Basalog® our Insulin Glargine brand in India reported over 30% growth in the quarter which is significantly ahead of the market and Insugen® retained its position as the largest domestic brand of insulins. Two of our anchor brands in Oncology, BIOMAb EGFR® and Abraxane®, continue to consolidate their positions with over 50% Market Share. CANMAb™ our brand of Trastuzumab, continues to expand on its strong prescription base with over 25% prescription share. The newly launched Virology division posted a robust growth in the quarter, over 2000 patients have benefited from our Hepatitis C franchise in the first year of its launch. We continue with our efforts to invest in scientific engagement for ALZUMAb™. Four scientific papers for the product are being published at the Psoriasis 2016 Congress in Paris.

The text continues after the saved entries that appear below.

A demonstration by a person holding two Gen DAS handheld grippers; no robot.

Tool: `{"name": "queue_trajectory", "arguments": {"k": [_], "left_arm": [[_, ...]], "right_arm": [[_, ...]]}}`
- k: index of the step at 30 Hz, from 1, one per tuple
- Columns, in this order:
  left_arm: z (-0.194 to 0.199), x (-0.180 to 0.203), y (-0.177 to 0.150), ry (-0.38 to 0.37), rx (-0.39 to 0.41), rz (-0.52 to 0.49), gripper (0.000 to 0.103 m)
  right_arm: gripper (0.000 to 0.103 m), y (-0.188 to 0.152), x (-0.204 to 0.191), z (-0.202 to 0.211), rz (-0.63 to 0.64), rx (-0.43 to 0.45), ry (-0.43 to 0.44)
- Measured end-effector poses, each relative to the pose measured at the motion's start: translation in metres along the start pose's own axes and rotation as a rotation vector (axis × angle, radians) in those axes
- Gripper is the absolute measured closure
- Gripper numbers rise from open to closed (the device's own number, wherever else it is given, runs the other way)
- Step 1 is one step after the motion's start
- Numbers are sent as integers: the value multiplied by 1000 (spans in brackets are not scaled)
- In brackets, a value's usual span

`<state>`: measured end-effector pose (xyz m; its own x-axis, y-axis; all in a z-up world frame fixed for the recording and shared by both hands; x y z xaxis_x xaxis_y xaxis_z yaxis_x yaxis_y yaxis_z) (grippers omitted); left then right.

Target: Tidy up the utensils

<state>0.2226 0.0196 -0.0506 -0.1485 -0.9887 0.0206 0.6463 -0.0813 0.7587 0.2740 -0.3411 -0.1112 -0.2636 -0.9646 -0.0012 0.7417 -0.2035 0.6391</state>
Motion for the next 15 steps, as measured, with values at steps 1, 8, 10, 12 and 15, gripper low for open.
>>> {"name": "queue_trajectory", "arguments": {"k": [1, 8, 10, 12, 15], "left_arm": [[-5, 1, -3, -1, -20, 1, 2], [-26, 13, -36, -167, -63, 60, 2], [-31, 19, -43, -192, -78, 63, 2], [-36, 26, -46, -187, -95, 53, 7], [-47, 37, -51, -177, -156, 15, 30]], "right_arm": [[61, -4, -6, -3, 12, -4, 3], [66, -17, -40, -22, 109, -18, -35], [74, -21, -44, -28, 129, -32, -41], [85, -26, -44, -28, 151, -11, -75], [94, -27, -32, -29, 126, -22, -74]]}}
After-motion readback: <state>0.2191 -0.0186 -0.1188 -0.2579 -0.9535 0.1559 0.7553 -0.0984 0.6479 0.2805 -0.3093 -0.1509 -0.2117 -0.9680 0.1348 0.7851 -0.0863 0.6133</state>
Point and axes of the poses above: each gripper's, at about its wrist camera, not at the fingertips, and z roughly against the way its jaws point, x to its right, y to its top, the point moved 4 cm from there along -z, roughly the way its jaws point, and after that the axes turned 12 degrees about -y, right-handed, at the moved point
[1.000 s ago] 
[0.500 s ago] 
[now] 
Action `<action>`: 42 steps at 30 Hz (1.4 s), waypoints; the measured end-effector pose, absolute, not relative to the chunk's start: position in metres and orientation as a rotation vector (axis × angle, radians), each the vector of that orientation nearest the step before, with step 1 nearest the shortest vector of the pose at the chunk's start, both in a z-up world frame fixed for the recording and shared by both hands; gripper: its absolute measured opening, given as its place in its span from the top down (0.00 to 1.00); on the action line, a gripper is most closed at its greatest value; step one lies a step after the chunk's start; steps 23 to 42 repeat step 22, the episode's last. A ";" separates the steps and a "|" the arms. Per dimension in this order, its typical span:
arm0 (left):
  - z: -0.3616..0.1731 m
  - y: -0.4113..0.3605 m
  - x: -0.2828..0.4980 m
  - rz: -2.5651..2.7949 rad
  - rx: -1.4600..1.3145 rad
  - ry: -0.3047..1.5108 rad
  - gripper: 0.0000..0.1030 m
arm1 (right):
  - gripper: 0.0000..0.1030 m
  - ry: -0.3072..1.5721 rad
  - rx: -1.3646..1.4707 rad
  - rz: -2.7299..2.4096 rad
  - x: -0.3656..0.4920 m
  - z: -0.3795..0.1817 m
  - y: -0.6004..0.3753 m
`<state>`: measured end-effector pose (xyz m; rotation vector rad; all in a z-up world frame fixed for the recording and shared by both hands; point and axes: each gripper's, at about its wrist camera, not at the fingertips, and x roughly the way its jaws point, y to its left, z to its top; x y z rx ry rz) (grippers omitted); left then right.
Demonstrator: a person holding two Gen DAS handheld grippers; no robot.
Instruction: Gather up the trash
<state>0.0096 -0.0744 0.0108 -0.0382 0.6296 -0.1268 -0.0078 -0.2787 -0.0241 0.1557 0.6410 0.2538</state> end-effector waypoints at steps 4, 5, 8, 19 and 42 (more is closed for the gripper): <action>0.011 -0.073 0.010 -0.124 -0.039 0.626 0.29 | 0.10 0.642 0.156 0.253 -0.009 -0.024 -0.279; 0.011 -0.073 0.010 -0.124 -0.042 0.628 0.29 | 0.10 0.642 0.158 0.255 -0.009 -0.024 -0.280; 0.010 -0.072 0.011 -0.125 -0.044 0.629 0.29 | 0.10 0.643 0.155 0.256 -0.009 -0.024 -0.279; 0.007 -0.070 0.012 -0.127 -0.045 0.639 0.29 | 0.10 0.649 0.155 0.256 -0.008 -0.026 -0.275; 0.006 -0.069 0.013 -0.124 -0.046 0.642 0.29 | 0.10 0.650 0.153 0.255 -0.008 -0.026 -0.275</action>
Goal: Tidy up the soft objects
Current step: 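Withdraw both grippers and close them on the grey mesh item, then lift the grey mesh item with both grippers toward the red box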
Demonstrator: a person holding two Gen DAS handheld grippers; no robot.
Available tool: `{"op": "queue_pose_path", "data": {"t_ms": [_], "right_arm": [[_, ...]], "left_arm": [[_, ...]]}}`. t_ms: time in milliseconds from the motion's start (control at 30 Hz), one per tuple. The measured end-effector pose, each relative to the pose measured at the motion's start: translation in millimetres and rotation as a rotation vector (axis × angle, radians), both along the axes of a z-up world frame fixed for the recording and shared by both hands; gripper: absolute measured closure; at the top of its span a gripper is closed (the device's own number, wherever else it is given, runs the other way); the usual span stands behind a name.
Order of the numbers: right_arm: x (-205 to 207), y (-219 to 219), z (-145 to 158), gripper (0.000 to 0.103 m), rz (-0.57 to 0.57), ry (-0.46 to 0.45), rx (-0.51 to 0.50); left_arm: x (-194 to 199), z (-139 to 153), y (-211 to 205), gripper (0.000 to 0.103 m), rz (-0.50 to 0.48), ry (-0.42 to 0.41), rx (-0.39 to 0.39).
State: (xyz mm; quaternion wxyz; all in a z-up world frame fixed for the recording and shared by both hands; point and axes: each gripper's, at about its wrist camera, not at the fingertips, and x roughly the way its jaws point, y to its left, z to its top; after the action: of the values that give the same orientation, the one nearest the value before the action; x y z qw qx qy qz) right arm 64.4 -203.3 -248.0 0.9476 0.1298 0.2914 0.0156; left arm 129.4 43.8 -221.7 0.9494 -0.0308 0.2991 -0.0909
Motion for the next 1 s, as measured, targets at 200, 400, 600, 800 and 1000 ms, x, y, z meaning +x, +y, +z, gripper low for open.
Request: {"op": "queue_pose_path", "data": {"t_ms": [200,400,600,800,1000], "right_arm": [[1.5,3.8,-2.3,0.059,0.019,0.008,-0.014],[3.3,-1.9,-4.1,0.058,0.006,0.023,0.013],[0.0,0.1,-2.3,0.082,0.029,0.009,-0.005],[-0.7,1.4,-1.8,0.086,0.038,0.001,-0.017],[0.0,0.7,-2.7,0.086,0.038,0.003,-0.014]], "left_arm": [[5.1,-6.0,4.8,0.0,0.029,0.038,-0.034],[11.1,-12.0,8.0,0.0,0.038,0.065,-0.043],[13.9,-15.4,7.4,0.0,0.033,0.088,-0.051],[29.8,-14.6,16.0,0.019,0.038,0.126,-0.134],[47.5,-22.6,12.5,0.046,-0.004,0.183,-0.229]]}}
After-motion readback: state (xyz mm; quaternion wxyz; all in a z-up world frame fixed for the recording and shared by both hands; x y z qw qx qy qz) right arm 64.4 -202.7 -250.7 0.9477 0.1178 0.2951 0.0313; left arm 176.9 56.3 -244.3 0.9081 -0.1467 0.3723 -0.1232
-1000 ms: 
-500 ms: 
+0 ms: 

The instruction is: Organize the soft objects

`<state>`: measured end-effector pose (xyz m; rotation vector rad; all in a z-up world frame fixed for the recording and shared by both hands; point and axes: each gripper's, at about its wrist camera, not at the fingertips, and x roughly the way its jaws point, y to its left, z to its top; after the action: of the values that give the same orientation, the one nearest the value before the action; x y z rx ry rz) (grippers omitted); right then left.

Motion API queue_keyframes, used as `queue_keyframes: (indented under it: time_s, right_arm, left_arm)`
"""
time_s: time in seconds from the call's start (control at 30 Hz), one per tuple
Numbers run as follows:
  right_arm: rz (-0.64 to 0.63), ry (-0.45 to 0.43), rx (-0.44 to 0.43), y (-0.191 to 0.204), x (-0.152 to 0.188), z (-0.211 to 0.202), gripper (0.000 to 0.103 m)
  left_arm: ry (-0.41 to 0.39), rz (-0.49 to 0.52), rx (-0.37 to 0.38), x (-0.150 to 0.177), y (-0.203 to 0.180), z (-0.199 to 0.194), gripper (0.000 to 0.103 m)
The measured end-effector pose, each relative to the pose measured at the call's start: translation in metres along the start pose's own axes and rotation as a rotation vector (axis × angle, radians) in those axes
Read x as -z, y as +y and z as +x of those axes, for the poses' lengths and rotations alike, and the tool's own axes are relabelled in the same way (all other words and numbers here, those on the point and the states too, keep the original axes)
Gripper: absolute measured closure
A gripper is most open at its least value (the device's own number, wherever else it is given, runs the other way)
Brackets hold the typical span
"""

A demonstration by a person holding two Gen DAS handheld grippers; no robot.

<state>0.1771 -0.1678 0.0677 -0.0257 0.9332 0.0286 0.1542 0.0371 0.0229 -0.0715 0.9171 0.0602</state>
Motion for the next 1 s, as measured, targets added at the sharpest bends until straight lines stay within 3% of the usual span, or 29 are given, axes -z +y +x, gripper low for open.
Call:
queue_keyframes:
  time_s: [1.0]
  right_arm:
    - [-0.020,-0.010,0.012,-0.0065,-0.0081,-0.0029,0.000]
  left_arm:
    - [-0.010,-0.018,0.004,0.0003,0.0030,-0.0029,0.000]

Our business in UAE continues to make rapid strides growing at 28%^ which is significantly ahead of the market growth of 16%. This has been led by core brands in Cardiovascular, Anti-Histamines and PPI segments and new launches in diabetes in-licensed from Novartis. The UAE business crossed a critical milestone of AED 100 Million^ on a MAT basis. Jalra and Jalra-M launched last year have made significant inroads in the Anti-diabetes market thereby positioning us as one of the key players in this segment in UAE. The company continues to strengthen its presence in the Cardiovascular market and is amongst the top 10 companies in this segment.
^Source: IMS MAT May 2016
Syngene: Research Services
Our Research Services business through Syngene reported a robust revenue growth of 18% at Rs 263 Cr this quarter, driven by a strong performance across its three verticals – Dedicated R&D Centers, Discovery Services and Development & Manufacturing Services. Two new facilities, the first phase of the Syngene Research Centre and a Viral Testing Facility, are now operational, which augurs well for their biologics business. The positive growth and outlook positions Syngene for a strong performance in FY17.